Articles Posted in Internet Law

The Stored Communications Act (“SCA”), found at 18 U.S.C. §§ 2701-2712, establishes both a criminal offense and a civil cause of action against anyone who “intentionally accesses without authorization a facility through which an electronic communication service is provided” or “intentionally exceeds an authorization to access that facility,” and by doing so “obtains, alters, or prevents authorized access to a wire or electronic communication while it is in electronic storage in such system.” Successful plaintiffs may obtain damages, equitable or declaratory relief, and reasonable attorney’s fees. (See 18 U.S.C. § 2707(b)). In the employment context, the SCA is often understood to place restrictions on those situations in which an employer can access its employees’ private email accounts (i.e., accounts maintained by third-party email service providers like Google, Microsoft, and Yahoo). A few weeks ago, the Western District of Virginia decided Hoofnagle v. Smyth-Wythe Airport Commission, in which it rejected various justifications offered by an employer for accessing a former employee’s private Yahoo! email account.

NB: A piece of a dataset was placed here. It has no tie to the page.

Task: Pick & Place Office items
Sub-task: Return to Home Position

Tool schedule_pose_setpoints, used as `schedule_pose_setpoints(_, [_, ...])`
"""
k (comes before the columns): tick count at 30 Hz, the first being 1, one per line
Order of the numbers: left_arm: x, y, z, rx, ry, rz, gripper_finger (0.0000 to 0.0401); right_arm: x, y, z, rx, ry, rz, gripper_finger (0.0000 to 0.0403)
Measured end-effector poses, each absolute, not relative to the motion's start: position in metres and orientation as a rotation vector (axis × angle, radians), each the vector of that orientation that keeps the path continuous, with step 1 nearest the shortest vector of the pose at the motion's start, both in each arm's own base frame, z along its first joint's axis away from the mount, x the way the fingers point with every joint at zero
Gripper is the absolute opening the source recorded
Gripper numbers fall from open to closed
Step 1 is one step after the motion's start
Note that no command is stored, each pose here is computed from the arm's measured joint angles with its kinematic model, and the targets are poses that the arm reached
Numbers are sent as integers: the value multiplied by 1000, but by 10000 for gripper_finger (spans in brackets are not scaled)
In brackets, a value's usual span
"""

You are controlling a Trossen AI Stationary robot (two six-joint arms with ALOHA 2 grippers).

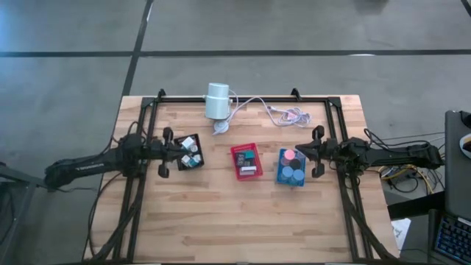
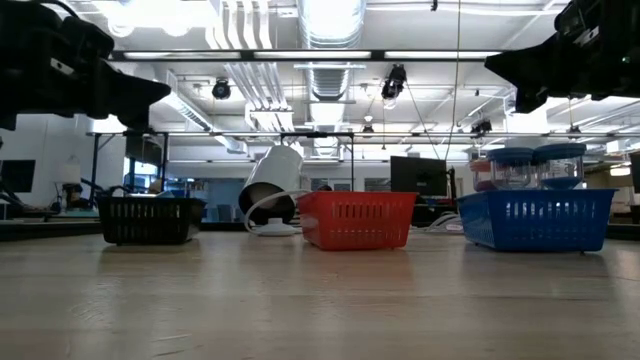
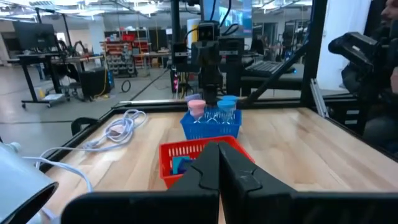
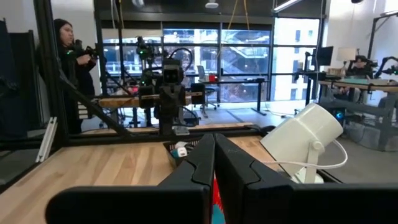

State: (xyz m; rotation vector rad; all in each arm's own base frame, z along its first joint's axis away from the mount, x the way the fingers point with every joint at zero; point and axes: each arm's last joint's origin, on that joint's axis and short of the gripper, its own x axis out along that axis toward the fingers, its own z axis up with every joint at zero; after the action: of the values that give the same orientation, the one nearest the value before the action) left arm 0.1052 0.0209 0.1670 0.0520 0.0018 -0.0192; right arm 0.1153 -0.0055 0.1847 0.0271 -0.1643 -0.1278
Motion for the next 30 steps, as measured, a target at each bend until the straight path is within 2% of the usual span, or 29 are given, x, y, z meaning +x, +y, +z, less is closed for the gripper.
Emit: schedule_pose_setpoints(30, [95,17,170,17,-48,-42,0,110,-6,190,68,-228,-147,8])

Charles H. Hoofnagle was a government employee who worked as the Operations Manager for Mountain Empire Airport in Rural Retreat, Virginia. He reported to the Smyth-Wythe Airport Commission and his duties included answering phone calls and responding to emails from the public and customers. The Commission, however, did not have in place an official policy regarding use of computers or email. The airport did not even provide employees with an email address, so Hoofnagle created a Yahoo! Mail address, charliemkj@yahoo.com, which he used for both personal and business purposes. (MKJ is the airport’s FAA idendifier code). It was this Yahoo! address that was held out to the public as an official contact for the airport and provided to nearly all vendors and customers.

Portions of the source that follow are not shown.